What the exercise asks ▸ When the line containing "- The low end" appears in the listing below, set it down along with each later line through the end, exactly as written, and nothing before it.

Given material Start Marker

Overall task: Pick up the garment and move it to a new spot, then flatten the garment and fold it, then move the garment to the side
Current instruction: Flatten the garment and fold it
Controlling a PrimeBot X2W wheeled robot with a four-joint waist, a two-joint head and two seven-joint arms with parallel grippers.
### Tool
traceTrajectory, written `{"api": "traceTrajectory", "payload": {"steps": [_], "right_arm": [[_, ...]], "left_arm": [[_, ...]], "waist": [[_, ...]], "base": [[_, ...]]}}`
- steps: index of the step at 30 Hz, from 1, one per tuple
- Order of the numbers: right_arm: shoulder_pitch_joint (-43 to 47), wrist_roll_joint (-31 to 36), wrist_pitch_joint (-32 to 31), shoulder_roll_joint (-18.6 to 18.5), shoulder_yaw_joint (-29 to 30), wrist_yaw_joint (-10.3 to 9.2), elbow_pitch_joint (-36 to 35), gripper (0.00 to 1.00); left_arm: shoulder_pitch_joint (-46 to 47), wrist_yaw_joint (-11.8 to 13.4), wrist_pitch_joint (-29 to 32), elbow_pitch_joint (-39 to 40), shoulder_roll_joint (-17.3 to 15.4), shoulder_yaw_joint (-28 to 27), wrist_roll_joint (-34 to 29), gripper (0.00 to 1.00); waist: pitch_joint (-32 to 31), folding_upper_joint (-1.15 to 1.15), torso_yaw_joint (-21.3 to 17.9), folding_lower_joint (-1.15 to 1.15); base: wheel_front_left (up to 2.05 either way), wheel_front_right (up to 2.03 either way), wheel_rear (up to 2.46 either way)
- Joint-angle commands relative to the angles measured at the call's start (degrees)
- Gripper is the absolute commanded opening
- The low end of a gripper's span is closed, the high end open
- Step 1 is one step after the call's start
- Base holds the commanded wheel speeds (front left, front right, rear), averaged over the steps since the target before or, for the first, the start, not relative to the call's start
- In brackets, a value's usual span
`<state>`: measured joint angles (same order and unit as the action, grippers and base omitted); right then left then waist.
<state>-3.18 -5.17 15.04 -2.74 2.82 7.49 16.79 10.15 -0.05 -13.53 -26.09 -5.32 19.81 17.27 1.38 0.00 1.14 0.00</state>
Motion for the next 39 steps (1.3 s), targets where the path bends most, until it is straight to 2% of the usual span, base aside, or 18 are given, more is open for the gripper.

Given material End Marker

Expected answer ▸
- The low end of a gripper's span is closed, the high end open
- Step 1 is one step after the call's start
- Base holds the commanded wheel speeds (front left, front right, rear), averaged over the steps since the target before or, for the first, the start, not relative to the call's start
- In brackets, a value's usual span
`<state>`: measured joint angles (same order and unit as the action, grippers and base omitted); right then left then waist.
<state>-3.18 -5.17 15.04 -2.74 2.82 7.49 16.79 10.15 -0.05 -13.53 -26.09 -5.32 19.81 17.27 1.38 0.00 1.14 0.00</state>
Motion for the next 39 steps (1.3 s), targets where the path bends most, until it is straight to 2% of the usual span, base aside, or 18 are given, more is open for the gripper.

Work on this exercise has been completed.